Uploaded image for project: 'Tajo'
  1. Tajo
  2. TAJO-1081

Non-forwarded (simple) query shows wrong rows.

    Details

    • Type: Bug
    • Status: Resolved
    • Priority: Blocker
    • Resolution: Fixed
    • Affects Version/s: None
    • Fix Version/s: 0.9.0
    • Component/s: Java Client, TajoMaster
    • Labels:
      None

      Description

      Non-forward queries show wrong rows.
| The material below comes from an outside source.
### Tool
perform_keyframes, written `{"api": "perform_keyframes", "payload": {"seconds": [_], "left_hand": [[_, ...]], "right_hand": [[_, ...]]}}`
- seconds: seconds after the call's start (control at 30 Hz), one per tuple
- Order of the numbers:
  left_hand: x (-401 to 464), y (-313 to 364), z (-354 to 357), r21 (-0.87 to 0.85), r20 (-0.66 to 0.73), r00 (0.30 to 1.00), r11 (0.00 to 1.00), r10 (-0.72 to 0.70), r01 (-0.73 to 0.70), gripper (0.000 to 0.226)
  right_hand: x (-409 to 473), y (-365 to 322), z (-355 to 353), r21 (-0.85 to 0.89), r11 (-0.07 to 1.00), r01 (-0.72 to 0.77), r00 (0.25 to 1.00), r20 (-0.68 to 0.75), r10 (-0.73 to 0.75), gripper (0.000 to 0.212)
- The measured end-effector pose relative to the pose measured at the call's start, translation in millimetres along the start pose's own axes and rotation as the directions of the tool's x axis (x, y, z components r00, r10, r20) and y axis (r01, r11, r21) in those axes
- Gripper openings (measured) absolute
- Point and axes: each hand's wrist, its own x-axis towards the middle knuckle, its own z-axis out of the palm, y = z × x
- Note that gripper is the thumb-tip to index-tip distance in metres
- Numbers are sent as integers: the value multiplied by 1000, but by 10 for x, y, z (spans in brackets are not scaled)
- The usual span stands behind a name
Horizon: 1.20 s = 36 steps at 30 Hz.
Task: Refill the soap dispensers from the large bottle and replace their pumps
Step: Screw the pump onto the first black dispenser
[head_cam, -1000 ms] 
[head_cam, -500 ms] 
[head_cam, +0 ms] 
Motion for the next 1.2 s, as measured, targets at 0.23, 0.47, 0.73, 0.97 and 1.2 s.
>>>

It is the very urgent and critical bug that must be resolved before 0.9.0 release.

      default> \d region
      
      table name: default.region
      table path: file:/Users/hyunsik/tpch/region
      store type: CSV
      number of rows: 0
      volume: 494 B
      Options: 
      	'csvfile.delimiter'='|'
      
      schema: 
      r_regionkey	INT8
      r_name	TEXT
      r_comment	TEXT
      
      default> 
      default> select * from region;
      r_regionkey,  r_name,  r_comment
      -------------------------------
      ,  ,  
      2,  ,  
      ,  ,  
      ,  ,  
      ,  ,  
      ,  ,  
      ,  ,  
      ,  ,  
      ,  ,  
      ,  "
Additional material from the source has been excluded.